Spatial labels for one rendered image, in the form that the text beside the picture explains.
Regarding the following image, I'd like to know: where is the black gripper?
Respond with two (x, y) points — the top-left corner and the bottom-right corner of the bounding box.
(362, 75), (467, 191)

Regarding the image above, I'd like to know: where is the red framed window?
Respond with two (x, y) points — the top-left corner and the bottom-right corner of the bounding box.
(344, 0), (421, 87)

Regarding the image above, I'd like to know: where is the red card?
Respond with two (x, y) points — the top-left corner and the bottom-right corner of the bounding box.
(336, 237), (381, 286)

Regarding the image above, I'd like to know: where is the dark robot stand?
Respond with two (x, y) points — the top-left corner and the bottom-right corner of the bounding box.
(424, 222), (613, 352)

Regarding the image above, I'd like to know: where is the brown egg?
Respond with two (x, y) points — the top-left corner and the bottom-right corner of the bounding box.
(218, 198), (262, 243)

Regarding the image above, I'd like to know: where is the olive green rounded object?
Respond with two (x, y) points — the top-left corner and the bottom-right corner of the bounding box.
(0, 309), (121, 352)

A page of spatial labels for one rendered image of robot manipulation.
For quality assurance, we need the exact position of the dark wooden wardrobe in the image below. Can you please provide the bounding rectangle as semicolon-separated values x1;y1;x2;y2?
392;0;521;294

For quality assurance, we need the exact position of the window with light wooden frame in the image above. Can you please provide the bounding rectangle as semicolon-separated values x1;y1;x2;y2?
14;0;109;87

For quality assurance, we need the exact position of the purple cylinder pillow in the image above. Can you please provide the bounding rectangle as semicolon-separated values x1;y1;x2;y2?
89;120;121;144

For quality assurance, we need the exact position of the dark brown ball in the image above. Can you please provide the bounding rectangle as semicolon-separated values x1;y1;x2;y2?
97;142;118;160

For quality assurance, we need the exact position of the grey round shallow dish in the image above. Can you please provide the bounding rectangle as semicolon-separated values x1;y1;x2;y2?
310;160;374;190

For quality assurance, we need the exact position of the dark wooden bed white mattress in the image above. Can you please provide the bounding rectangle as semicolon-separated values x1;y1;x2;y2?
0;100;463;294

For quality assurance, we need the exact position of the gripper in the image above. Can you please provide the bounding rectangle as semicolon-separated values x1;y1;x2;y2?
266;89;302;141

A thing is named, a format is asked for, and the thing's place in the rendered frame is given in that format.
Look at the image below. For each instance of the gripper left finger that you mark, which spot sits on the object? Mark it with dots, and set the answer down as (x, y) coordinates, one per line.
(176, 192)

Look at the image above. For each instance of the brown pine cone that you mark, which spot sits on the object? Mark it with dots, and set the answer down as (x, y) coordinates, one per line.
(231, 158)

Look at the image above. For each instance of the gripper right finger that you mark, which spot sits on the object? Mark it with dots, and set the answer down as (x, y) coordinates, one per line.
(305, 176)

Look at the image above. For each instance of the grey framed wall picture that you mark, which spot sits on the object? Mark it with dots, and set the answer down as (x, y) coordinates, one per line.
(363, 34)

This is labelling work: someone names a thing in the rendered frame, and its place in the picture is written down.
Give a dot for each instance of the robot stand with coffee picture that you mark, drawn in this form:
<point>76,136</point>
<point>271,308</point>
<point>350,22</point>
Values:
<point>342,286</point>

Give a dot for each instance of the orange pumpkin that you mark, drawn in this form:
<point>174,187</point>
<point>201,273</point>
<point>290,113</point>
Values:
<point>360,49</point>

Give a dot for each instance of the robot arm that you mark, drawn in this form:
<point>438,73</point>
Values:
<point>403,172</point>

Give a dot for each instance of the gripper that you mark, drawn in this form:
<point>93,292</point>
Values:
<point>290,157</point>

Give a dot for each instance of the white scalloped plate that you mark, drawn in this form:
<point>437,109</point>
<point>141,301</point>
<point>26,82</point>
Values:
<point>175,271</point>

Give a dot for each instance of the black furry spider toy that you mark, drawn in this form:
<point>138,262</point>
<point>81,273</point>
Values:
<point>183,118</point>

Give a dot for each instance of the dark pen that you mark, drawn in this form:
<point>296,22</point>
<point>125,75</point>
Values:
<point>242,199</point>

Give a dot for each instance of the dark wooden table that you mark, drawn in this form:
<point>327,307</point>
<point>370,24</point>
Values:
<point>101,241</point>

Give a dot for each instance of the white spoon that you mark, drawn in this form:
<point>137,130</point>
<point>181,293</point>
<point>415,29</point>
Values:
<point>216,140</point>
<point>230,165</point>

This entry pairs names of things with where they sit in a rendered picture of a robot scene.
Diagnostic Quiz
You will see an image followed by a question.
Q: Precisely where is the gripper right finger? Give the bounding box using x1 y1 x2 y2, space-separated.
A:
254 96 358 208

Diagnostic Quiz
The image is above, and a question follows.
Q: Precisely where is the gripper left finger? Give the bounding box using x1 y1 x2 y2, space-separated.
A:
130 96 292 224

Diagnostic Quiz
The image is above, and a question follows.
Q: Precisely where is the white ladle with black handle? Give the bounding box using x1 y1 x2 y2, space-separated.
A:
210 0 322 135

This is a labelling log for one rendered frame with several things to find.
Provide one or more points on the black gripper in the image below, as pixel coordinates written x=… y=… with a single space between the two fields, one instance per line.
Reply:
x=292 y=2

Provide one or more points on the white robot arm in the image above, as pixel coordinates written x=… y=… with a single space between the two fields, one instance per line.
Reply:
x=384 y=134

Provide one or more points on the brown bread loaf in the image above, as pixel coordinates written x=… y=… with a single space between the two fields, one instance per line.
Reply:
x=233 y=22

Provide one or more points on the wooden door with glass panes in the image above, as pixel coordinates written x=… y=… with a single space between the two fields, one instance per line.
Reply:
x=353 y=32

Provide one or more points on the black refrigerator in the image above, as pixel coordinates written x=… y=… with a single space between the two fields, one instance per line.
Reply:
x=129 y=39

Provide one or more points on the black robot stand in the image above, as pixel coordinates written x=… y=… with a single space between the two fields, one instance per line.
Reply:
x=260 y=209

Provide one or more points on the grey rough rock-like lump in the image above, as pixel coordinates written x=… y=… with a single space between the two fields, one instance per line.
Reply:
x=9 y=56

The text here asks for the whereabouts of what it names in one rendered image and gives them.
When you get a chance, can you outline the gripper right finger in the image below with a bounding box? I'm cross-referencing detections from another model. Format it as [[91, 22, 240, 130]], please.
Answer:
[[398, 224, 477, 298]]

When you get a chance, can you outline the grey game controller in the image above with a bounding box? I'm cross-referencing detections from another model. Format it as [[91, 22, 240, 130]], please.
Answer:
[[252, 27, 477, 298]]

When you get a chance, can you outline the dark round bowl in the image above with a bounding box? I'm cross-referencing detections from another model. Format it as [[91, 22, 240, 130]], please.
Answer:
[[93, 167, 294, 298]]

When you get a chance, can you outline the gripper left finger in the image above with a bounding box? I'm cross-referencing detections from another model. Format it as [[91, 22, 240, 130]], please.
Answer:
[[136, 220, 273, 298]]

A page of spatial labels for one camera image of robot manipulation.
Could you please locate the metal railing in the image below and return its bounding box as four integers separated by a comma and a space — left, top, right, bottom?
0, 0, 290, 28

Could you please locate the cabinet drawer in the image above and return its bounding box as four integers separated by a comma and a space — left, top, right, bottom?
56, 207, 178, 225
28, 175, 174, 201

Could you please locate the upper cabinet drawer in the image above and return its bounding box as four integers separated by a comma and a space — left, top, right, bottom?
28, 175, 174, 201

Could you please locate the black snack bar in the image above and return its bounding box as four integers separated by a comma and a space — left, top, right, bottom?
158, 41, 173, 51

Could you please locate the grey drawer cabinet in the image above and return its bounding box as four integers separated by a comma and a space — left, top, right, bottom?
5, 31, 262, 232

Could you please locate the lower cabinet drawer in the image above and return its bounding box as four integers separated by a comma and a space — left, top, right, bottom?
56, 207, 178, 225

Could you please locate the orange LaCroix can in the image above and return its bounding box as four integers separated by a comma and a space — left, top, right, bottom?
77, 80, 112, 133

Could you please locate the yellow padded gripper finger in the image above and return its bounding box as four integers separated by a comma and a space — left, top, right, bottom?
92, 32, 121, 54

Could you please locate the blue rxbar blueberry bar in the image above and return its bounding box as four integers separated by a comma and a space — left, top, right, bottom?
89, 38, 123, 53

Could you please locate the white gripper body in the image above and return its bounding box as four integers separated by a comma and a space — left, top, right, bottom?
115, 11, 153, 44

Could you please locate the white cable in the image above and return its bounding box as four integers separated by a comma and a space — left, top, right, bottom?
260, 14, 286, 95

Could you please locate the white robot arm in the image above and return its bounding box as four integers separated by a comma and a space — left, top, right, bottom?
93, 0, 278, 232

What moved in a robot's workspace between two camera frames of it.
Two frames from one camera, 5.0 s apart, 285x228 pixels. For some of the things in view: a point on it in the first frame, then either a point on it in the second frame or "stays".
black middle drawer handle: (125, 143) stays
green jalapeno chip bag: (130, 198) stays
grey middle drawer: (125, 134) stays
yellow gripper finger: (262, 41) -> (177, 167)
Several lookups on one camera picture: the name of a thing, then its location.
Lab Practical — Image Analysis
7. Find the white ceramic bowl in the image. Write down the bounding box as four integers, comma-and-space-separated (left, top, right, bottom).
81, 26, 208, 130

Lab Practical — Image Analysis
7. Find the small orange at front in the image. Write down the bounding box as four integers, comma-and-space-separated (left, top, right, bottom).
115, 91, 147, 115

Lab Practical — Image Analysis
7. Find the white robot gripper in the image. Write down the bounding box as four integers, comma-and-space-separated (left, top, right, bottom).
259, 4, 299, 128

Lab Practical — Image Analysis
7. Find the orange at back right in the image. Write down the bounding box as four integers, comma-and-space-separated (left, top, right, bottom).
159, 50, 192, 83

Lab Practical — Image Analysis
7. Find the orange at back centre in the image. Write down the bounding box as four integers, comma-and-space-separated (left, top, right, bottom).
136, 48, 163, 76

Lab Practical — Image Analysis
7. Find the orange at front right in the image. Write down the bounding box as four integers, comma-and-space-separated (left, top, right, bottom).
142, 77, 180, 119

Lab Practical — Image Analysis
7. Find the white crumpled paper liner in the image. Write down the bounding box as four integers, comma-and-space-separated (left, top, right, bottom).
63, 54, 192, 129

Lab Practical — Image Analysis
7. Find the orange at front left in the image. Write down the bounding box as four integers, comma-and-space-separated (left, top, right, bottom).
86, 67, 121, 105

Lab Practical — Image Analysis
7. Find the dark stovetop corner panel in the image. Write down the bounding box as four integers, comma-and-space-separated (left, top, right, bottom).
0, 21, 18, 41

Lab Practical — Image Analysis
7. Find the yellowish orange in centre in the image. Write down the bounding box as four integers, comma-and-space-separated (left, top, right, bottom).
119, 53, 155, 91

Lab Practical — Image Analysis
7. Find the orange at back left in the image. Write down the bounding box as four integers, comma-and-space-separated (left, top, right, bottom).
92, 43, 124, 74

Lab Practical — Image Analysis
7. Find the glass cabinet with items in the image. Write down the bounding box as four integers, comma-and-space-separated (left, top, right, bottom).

WORK ITEM: Above are the lines; repeat exactly the ones from the line containing "<point>290,113</point>" down to the line containing "Q: Precisely where is the gripper right", both inclusive.

SOLUTION:
<point>290,113</point>
Values:
<point>360,49</point>

Give a dot for each instance of the robot arm that you mark, drawn in this form:
<point>438,73</point>
Values:
<point>403,172</point>

Give a dot for each instance of the gripper that you mark, drawn in this form:
<point>93,292</point>
Values:
<point>290,157</point>

Give a dot for each instance of the white scalloped plate that you mark, drawn in this form:
<point>437,109</point>
<point>141,301</point>
<point>26,82</point>
Values:
<point>175,271</point>

Give a dot for each instance of the black furry spider toy that you mark, drawn in this form:
<point>138,262</point>
<point>81,273</point>
Values:
<point>183,118</point>

Give a dot for each instance of the dark pen that you mark, drawn in this form:
<point>296,22</point>
<point>125,75</point>
Values:
<point>242,199</point>

Give a dot for each instance of the dark wooden table that you mark, drawn in this form:
<point>327,307</point>
<point>370,24</point>
Values:
<point>101,241</point>

Give a dot for each instance of the white spoon that you mark, drawn in this form:
<point>137,130</point>
<point>181,293</point>
<point>415,29</point>
Values:
<point>216,140</point>
<point>230,165</point>

This entry pairs names of things with where they sit in a rendered picture of a robot scene.
Diagnostic Quiz
You will see an image followed by a question.
Q: Precisely where is the gripper right finger? Give the bounding box using x1 y1 x2 y2, space-separated.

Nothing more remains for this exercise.